The address driver 5, the X electrode driver 6, and the Y electrode driver 7 generate various drive pulses as shown in FIG. 4 in each subfield in response to various timing signals supplied from the drive control circuit 2, thereby generating a column of the PDP 10. The electrodes D _{1 to} D _m , the row electrodes X _{1 to} X _n and the row electrodes Y _{1 to} Y _n are applied.

In FIG. 4, in the reset process R, the drive control circuit 2 should supply the pulse voltage selection signal SX for selecting the reset pulse voltage V _RX to the X power supply circuit 9 and select the reset pulse voltage V _RY. Pulse voltage selection signals SY _{1 to} SY _n are supplied to the Y power supply circuit 8. Thus, X electrode driver 6 generates a positive reset pulse RP _x to and the peak voltage is slow voltage transition at the rise as shown in FIG. 6 is V _RX, which row electrodes X ₁ ~ _Xn is applied to each. Also, Y electrode driver 7 generates a negative reset pulse RP _Y to and the peak voltage is slow voltage transition during the falling edge as shown in FIG. 6 is V _RY, which row electrodes Y ₁ ~ Applied to each of Y _n . Depending on the application of these reset pulses RP _x and RP _Y, all the discharge cells in the PDP10 is reset discharge, uniform predetermined amount of wall charge in each discharge cell is formed.

In the address process W, the drive control circuit 2 supplies the Y power supply circuit 8 with pulse voltage selection signals SY _{1 to} SY _n for selecting the scan pulse voltage V _S. As a result, the Y electrode driver 7 generates a negative scan pulse SP whose pulse voltage is V _S as shown in FIG. 6 and sequentially applies it to each of the row electrodes Y _{1 to} Y _n . During this time, the address driver 5 generates a pixel data pulse DP having a pulse voltage corresponding to a logical level indicated by the pixel drive data supplied from the drive control circuit 2 sequentially column electrodes D ₁ by one display line at this going to applied to the ~D _m. At this time, discharge (selective erasure discharge) occurs only in the discharge cell at the intersection of the display line to which the scan pulse SP is applied and the column electrode to which the high-voltage pixel data pulse is applied, and remains in the discharge cell. The wall charge that had been removed is erased. On the other hand, in the discharge cell to which the low-voltage pixel data pulse is applied simultaneously with the scan pulse SP, the selective erasing / discharging is not generated, so that the wall charge formation state until immediately before is maintained. That is, in the address process W, each discharge cell is selectively discharged according to pixel data, so that each discharge cell is either in a lighting mode state in which wall charges are formed or in a light-off mode state in which no wall charges exist. One is set.
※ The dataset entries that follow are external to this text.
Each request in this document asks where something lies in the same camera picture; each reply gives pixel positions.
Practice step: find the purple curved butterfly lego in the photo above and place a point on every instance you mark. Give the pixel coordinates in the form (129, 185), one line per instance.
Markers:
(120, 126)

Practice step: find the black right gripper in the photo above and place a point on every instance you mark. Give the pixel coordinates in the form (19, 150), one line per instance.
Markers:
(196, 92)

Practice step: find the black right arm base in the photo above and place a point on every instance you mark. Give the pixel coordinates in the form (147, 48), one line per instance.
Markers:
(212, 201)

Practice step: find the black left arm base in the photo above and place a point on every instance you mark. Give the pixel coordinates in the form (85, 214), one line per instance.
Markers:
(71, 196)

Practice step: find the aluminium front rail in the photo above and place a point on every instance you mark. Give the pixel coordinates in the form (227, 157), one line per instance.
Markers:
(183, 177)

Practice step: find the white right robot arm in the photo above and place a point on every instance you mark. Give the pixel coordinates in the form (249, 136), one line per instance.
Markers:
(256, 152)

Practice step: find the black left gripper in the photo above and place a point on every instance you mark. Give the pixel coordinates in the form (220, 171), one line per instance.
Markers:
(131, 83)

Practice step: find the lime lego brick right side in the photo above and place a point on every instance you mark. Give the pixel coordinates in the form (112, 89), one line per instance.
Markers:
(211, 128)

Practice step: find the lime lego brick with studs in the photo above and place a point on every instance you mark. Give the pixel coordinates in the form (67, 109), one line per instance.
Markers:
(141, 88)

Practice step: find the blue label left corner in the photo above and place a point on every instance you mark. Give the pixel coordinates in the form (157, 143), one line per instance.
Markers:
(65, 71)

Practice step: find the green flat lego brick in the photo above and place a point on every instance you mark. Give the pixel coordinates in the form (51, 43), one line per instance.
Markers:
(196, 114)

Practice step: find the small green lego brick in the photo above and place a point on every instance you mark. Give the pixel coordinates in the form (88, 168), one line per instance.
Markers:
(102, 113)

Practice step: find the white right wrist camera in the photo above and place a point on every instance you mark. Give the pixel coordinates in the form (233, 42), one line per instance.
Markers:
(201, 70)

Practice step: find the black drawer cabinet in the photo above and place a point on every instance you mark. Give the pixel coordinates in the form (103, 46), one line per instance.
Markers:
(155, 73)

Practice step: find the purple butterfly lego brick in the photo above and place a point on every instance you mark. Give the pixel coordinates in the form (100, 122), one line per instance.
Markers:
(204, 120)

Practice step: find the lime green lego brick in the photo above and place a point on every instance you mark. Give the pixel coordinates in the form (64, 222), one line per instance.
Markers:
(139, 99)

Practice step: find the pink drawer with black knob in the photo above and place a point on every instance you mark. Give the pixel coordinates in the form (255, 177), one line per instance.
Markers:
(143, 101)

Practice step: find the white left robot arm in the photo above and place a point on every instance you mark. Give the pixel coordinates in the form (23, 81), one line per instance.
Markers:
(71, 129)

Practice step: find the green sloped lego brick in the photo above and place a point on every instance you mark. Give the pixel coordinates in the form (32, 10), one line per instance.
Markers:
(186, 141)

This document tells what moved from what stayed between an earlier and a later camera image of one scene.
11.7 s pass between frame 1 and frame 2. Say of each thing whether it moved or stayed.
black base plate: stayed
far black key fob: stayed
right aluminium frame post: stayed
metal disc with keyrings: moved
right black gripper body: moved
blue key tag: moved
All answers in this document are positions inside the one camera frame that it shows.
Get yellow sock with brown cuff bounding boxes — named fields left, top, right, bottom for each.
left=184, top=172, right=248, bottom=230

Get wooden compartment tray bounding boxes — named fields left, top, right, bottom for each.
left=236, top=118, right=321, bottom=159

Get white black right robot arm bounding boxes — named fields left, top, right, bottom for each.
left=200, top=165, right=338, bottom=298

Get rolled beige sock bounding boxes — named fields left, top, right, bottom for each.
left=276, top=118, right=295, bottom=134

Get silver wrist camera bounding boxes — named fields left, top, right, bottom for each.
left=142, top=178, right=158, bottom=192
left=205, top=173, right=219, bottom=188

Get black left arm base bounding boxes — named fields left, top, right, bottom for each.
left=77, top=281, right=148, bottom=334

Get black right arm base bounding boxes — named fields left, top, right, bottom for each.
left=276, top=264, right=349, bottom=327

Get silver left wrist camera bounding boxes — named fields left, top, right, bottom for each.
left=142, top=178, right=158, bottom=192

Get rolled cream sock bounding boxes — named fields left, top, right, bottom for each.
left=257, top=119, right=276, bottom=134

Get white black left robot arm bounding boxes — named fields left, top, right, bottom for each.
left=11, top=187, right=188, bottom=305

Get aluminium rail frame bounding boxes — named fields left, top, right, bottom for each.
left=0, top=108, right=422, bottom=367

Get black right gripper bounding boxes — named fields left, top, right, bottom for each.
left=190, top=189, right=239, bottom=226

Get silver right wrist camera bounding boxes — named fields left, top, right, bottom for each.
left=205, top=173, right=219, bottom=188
Next, in the sustain process I, the drive control circuit 2 determines that the average luminance level for one image frame indicated by the average luminance level signal APL is higher than a predetermined first level H1 as shown in FIG. Then, pulse voltage selection signals SY and SX for selecting _VSUS3 as the sustain pulse voltage are _supplied to the Y power supply circuit 8 and the X power supply circuit 9, respectively. When the average luminance level is lower than the first level H1 and higher than the predetermined second level H2 as shown in FIG. 7, the drive control circuit 2 has a sustain pulse voltage _larger than _VSUS3. The pulse voltage selection signals SY and SX for selecting _VSUS2 are _supplied to the Y power supply circuit 8 and the X power supply circuit 9, respectively. Further, when the average brightness level is lower than the second level H2 as shown in FIG. 7, the drive control circuit 2, the pulse voltage selected to be selected large becomes V _SUS1 than V _SUS2 as voltage sustain pulse Signals SY and SX are supplied to a Y power circuit 8 and an X power circuit 9, respectively. As a result, each of the X electrode driver 6 and the Y electrode driver 7 generates positive sustain pulses IP _X and IP _Y whose pulse voltages are V _SUS1 , V _SUS2 or V _SUS3 as shown in FIG. and it applies to the sub-field number of times corresponding to the luminance weighting assigned repeating row electrodes X ₁ to X _n and Y ₁ to Y _n in each sub-field. At this time, the drive control circuit 2 sets the total number of sustain pulses IP _X and IP _Y to be applied within the unit display period in accordance with the average luminance level signal APL and the sustain pulse voltage _VSUS . Thereby, based on the total number of sustain pulses set by the drive control circuit 2, the number of times of application of the sustain pulse that each of the X electrode driver 6 and the Y electrode driver 7 should apply in the sustain process I of each subfield. Is determined.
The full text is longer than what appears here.